● **Task instructions**
When you transcribe the listing that follows, keep every line exact and skip any picture.

● **The records**
((

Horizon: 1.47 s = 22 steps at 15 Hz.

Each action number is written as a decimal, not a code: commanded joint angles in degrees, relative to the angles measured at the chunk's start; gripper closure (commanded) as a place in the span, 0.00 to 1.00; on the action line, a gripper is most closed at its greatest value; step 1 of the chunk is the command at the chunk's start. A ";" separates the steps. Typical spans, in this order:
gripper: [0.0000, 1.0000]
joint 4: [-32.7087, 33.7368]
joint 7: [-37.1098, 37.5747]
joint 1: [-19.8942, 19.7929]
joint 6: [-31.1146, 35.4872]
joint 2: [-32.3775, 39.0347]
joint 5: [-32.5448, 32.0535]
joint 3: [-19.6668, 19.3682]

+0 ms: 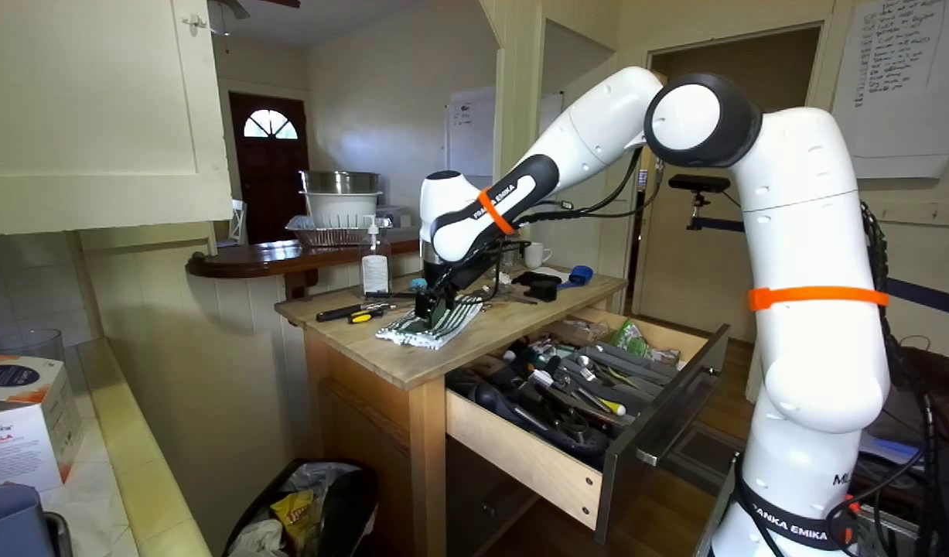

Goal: Unfold the towel once

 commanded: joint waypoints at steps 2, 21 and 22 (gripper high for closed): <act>0.25 1.19 -0.41 0.87 5.61 4.76 1.27 -1.21; 0.59 2.26 0.40 4.01 3.58 4.10 1.78 -1.84; 0.54 2.32 0.58 4.14 3.54 4.08 1.62 -1.92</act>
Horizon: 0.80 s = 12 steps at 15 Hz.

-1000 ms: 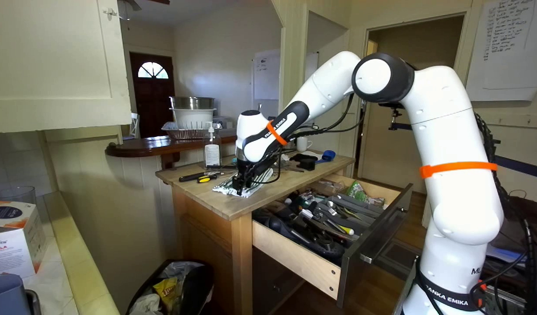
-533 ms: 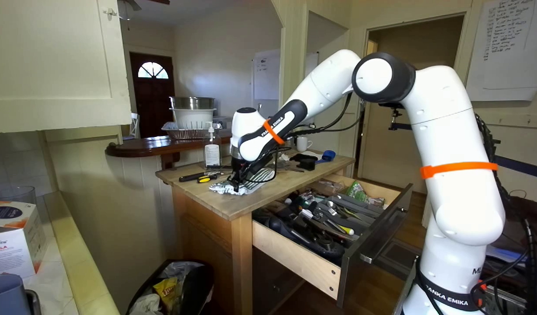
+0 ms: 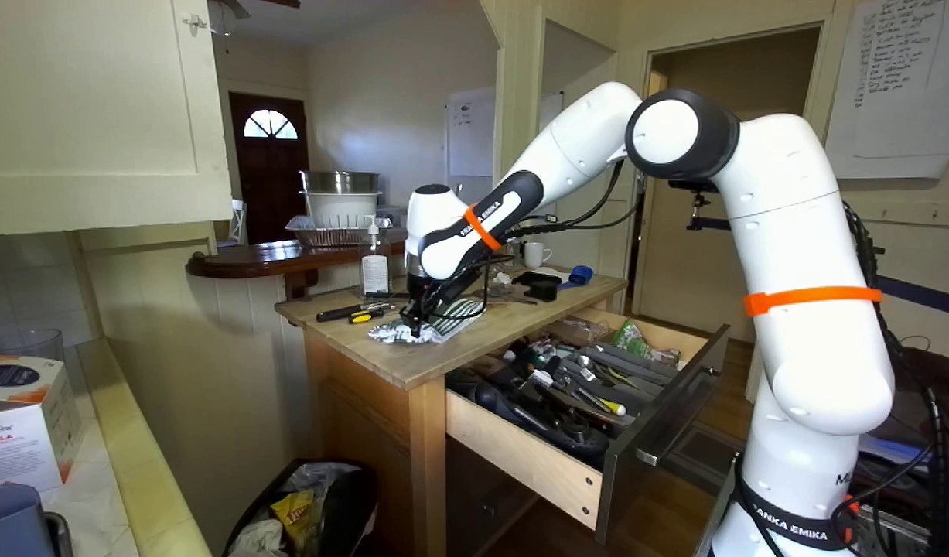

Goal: Unfold the towel once

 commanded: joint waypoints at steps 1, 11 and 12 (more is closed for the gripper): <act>0.51 0.48 0.28 0.56 -2.10 -0.13 1.05 -0.48; 0.79 0.55 1.03 1.11 -2.47 -0.44 0.93 -0.50; 0.74 0.42 0.90 0.98 -2.28 -0.48 1.39 -0.29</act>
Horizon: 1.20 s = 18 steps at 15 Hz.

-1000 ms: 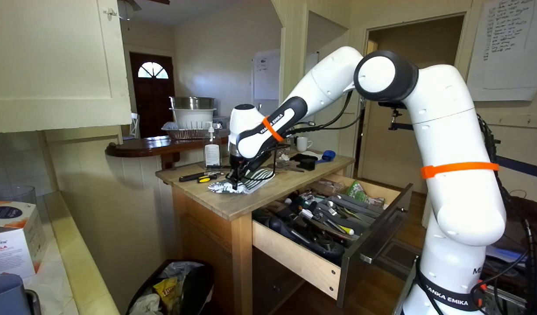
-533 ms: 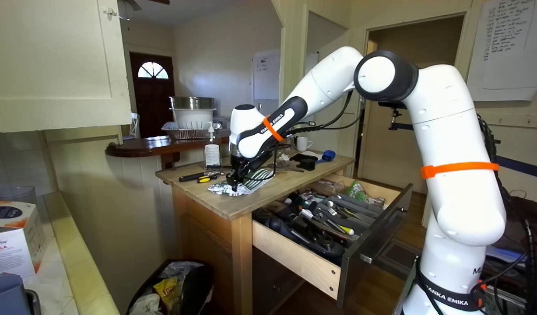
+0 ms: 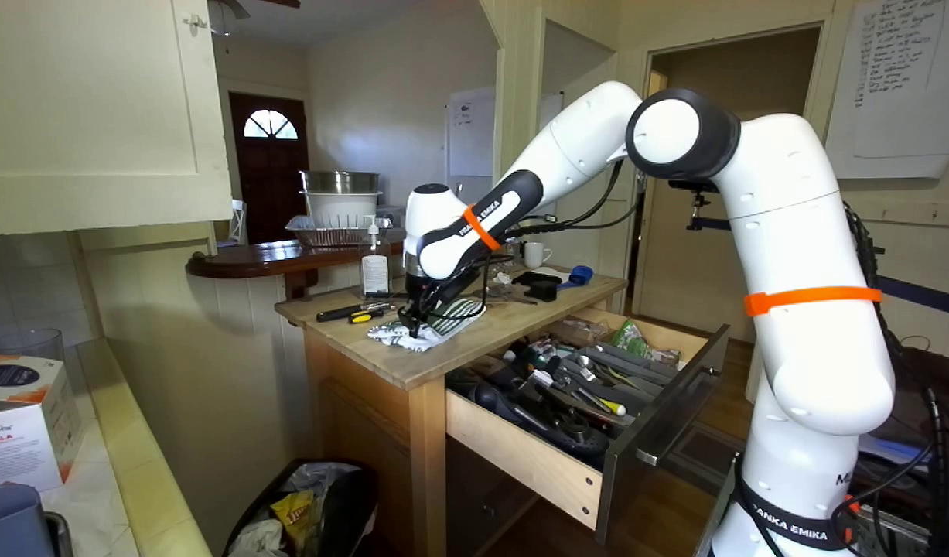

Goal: Unfold the towel once

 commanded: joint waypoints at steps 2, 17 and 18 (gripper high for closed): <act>0.57 0.28 0.65 0.65 -2.37 -0.52 1.18 -0.34; 0.95 -0.07 0.72 0.64 -3.90 -1.01 2.43 -0.07; 0.99 -0.38 -0.28 0.11 -3.80 -1.86 4.04 0.64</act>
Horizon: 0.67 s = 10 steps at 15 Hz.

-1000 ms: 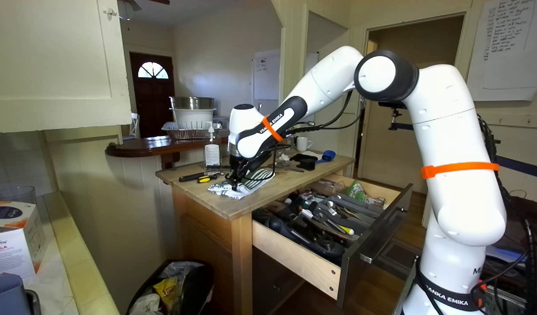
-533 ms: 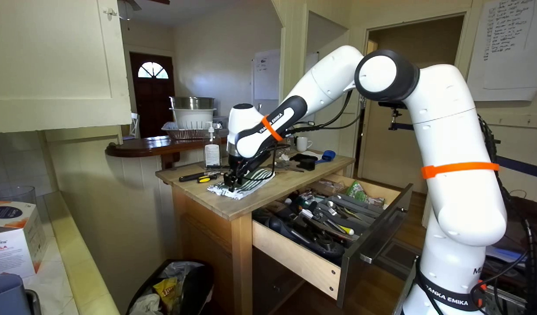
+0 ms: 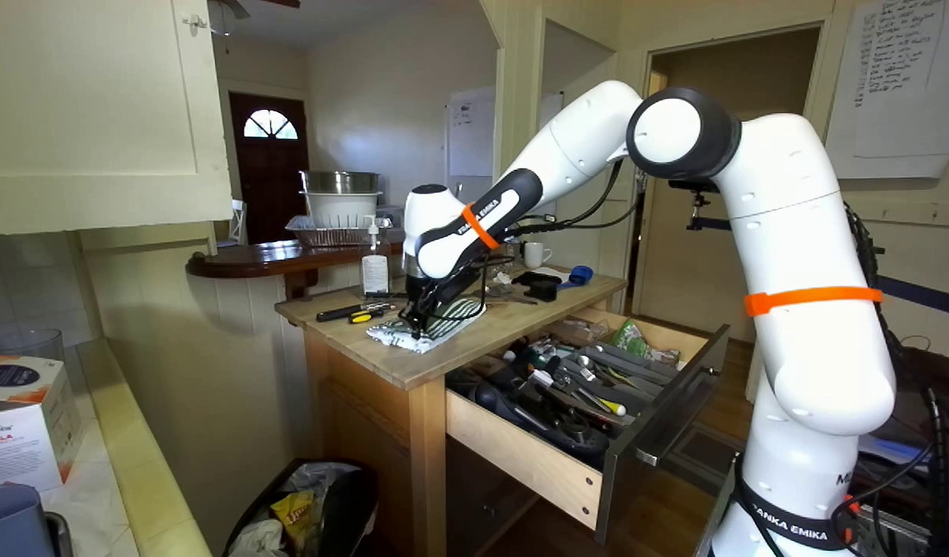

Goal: Unfold the towel once

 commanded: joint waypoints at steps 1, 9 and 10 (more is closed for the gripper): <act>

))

● **Exercise answer**
Horizon: 1.47 s = 22 steps at 15 Hz.

Each action number is written as a decimal, not a code: commanded joint angles in degrees, relative to the angles measured at the chunk's start; gripper closure (commanded) as a place in the span, 0.00 to 1.00; on the action line, a gripper is most closed at its greatest value; step 1 of the chunk is the command at the chunk's start. A ";" separates the steps. Typical spans, in this order:
gripper: [0.0000, 1.0000]
joint 4: [-32.7087, 33.7368]
joint 7: [-37.1098, 37.5747]
joint 1: [-19.8942, 19.7929]
joint 6: [-31.1146, 35.4872]
joint 2: [-32.3775, 39.0347]
joint 5: [-32.5448, 32.0535]
joint 3: [-19.6668, 19.3682]

+0 ms: 

Goal: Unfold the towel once

 commanded: joint waypoints at steps 2, 21 and 22 (gripper high for closed): <act>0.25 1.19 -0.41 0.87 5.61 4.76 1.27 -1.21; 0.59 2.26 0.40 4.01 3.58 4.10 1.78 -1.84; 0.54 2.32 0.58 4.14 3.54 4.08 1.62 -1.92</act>
Horizon: 0.80 s = 12 steps at 15 Hz.

-1000 ms: 
-533 ms: 
+0 ms: 

Goal: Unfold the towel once

 commanded: joint waypoints at steps 1, 11 and 12 (more is closed for the gripper): <act>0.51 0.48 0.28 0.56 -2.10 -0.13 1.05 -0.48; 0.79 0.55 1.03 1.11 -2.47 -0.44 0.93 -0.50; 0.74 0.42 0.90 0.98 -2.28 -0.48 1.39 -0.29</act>
Horizon: 1.20 s = 18 steps at 15 Hz.

-1000 ms: 
-533 ms: 
+0 ms: 

Goal: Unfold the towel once

 commanded: joint waypoints at steps 2, 17 and 18 (gripper high for closed): <act>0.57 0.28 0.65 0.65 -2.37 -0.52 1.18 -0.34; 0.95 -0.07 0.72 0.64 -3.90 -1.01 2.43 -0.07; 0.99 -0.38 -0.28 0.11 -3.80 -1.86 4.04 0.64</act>
Horizon: 0.67 s = 10 steps at 15 Hz.

-1000 ms: 
-533 ms: 
+0 ms: 

Goal: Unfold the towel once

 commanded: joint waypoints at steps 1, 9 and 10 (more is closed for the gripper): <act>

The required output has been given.